▸ **TASK TO CARRY OUT**
Read the listing below and copy out every line that holds "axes".

▸ **GIVEN DATA**
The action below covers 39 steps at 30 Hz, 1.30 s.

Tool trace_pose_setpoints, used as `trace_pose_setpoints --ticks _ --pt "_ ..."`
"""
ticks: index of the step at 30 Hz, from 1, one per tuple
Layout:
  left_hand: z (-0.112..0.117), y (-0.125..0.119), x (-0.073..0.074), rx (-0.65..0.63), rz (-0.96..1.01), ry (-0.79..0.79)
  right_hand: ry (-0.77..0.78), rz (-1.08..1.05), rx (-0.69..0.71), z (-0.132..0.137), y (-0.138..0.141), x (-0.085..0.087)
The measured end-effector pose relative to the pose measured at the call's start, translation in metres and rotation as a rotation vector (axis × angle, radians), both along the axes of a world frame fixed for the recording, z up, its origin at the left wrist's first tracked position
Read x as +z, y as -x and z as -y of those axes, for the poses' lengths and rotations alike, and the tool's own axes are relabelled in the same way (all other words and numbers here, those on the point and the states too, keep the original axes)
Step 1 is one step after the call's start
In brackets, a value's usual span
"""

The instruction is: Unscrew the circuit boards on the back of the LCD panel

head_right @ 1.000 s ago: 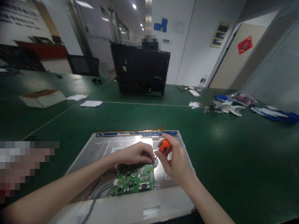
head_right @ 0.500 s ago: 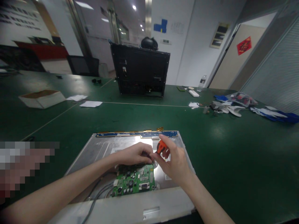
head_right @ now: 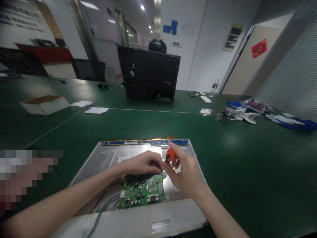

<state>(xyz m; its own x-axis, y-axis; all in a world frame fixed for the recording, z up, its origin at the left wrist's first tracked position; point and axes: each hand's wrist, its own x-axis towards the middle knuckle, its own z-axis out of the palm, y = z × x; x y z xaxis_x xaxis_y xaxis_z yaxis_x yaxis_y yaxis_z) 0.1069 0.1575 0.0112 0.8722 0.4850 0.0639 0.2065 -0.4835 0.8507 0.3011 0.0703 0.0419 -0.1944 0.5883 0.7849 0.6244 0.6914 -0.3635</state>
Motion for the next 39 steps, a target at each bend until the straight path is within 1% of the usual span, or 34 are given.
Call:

▸ **COMPLETED TASK**
The measured end-effector pose relative to the pose measured at the call's start, translation in metres and rotation as a rotation vector (axis × angle, radians), both along the axes of a world frame fixed for the recording, z up, its origin at the left wrist's first tracked position
Read x as +z, y as -x and z as -y of those axes, for the poses' lengths and rotations alike, and the tool's own axes are relabelled in the same way (all other words and numbers here, those on the point and the states too, keep the original axes)
<state>(xyz m; its own x-axis, y-axis; all in a world frame fixed for the recording, z up, its origin at the left wrist's first tracked position; point and axes: each hand's wrist, its own x-axis towards the middle knuckle, its own z-axis out of the palm, y = z × x; x y z xaxis_x xaxis_y xaxis_z yaxis_x yaxis_y yaxis_z) 0.1069 0.1575 0.0112 0.8722 0.4850 0.0639 0.2065 -0.4835 0.8507 0.3011 0.0703 0.0419 -0.1944 0.5883 0.7849 0.6244 0.6914 -0.3635</state>

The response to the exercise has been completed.